NASEM Committee Co-Chaired by Bruce Western Issues Report on Decarcerating Correctional Facilities During COVID-19

By
Bruce Western & Emily Wang
October 20, 2020

On October 20, 2020, the National Academies of Sciences, Engineering, and Medicine (NASEM) released a new study entitled Decarcerating Correctional Facilities During COVID-19: Advancing Health, Equity, and Safety.

The NASEM committee report, co-chaired by Justice Lab Co-Director Bruce Western, cautions policymakers, corrections leaders, and public health officials to ramp up decarceration efforts in order to mitigate the continuing threat of COVID-19. The report also recommends enacting policies to ensure adequate health care and social supports for released individuals and their families. Without such reentry supports, the NASEM committee warns that efforts to decarcerate during the COVID-19 pandemic will fall short of achieving their full potential.

The report was also co-chaired by Yale School of Medicine Professor Emily Wang and authored by a diverse committee of experts from the medical, scientific, academic, policy, corrections, and advocacy fields. 

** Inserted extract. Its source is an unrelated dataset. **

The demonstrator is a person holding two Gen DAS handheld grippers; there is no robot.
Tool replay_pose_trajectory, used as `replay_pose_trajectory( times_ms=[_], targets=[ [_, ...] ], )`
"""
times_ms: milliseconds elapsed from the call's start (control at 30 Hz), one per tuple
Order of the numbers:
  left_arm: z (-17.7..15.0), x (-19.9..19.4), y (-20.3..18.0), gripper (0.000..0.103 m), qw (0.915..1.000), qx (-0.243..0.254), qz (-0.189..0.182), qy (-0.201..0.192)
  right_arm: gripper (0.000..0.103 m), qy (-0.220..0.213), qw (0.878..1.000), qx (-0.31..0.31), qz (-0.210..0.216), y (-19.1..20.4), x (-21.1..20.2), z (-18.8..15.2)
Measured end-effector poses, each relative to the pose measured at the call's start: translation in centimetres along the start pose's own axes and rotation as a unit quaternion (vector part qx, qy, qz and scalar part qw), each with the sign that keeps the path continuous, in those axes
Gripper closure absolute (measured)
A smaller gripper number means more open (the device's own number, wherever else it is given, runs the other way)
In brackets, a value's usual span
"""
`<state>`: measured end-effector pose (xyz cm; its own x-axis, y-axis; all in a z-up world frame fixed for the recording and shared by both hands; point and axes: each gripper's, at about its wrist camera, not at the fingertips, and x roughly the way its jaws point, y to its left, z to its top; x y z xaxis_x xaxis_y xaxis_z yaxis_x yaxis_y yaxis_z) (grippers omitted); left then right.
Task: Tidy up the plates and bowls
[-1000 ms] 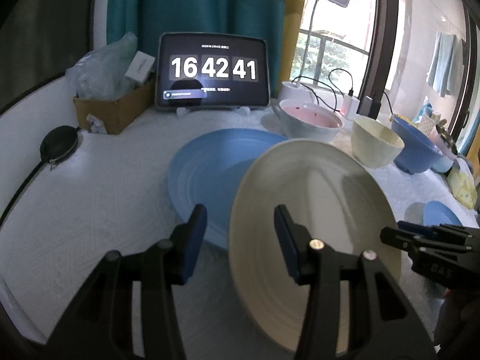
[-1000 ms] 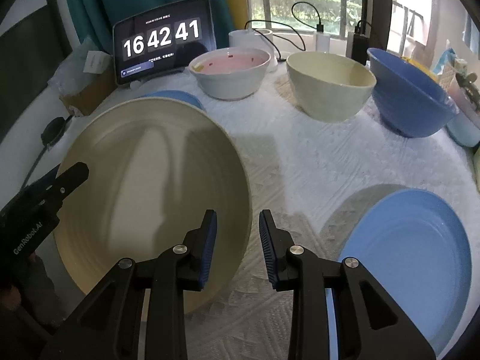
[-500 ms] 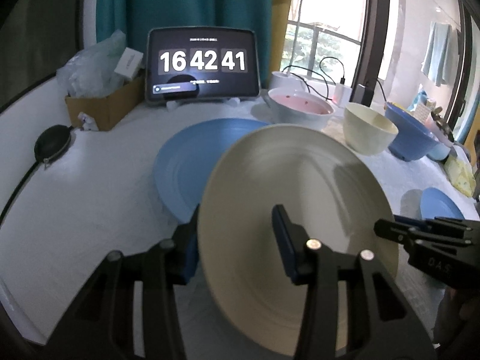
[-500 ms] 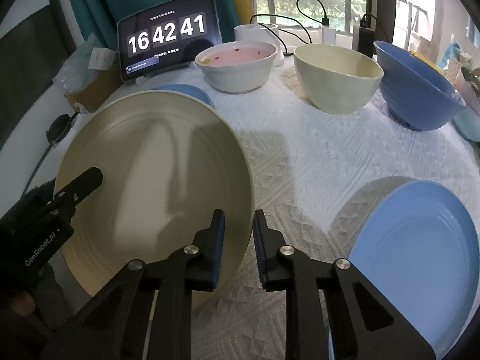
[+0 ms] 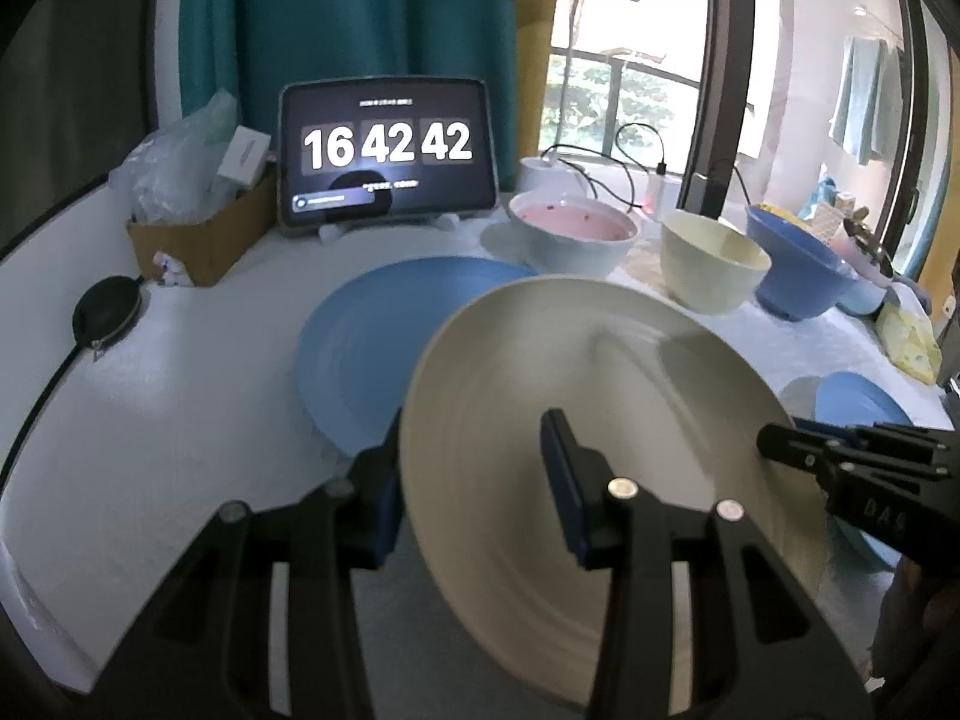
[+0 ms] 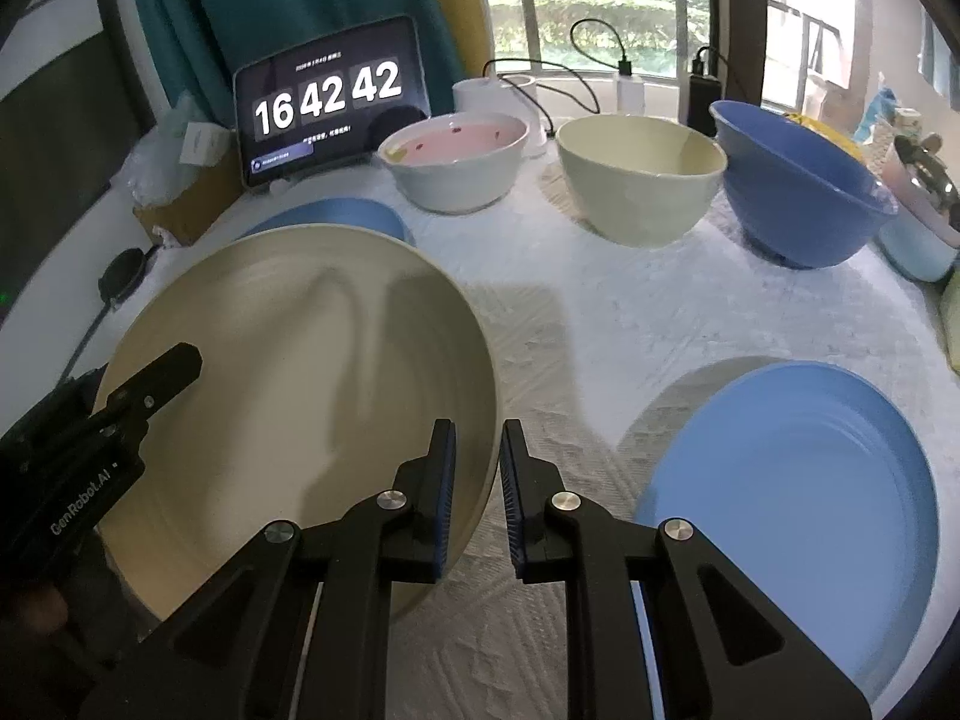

Other key findings and recommendations from the report include:

  • As of August 2020, COVID-19 case rates among incarcerated people were nearly five times higher than in the general population, and three times higher among correctional staff. The very nature of correctional and immigration detention settings — overcrowding, poor sanitary conditions, and inadequate public health practices — increases the risk of those facilities becoming COVID-19 hotspots.
  • In Black and Hispanic communities,  the effects of disproportionate incarceration are now compounded by the increased risk of COVID-19 complications. This is due to a higher prevalence of underlying health conditions that are often undertreated because of structural disadvantages and discrimination.
  • The extent of decarceration so far is insufficient to reduce the risk of COVID-19 transmission in correctional facilities across the nation. Law enforcement and other criminal justice officials can accelerate decarceration by: (1) issuing citations instead of making arrests; (2) releasing more defendants before trial instead of setting bail; (3) eliminating incarceration for misdemeanors, probation and parole violations, or a failure to pay fines and fees; and (4) updating compassionate release policies to allow medical vulnerability as a reason for release.
  • Successful decarceration during a pandemic must go beyond the criminal justice system and include providing reentry supports. This requires removing barriers to eligibility for Medicaid, eliminating criminal record-based bans on eligibility for food stamps, public assistance, housing benefits, and other federal programs, and removing work requirements for those who can’t find jobs. 
  • Correctional systems must standardize, define, and release their COVID-19 related data — including how decarceration strategies will be implemented and who will benefit from them. At the moment, a majority of jails aren’t reporting COVID-19 information, and systematic data about ICE detention centers or juvenile facilities is unavailable.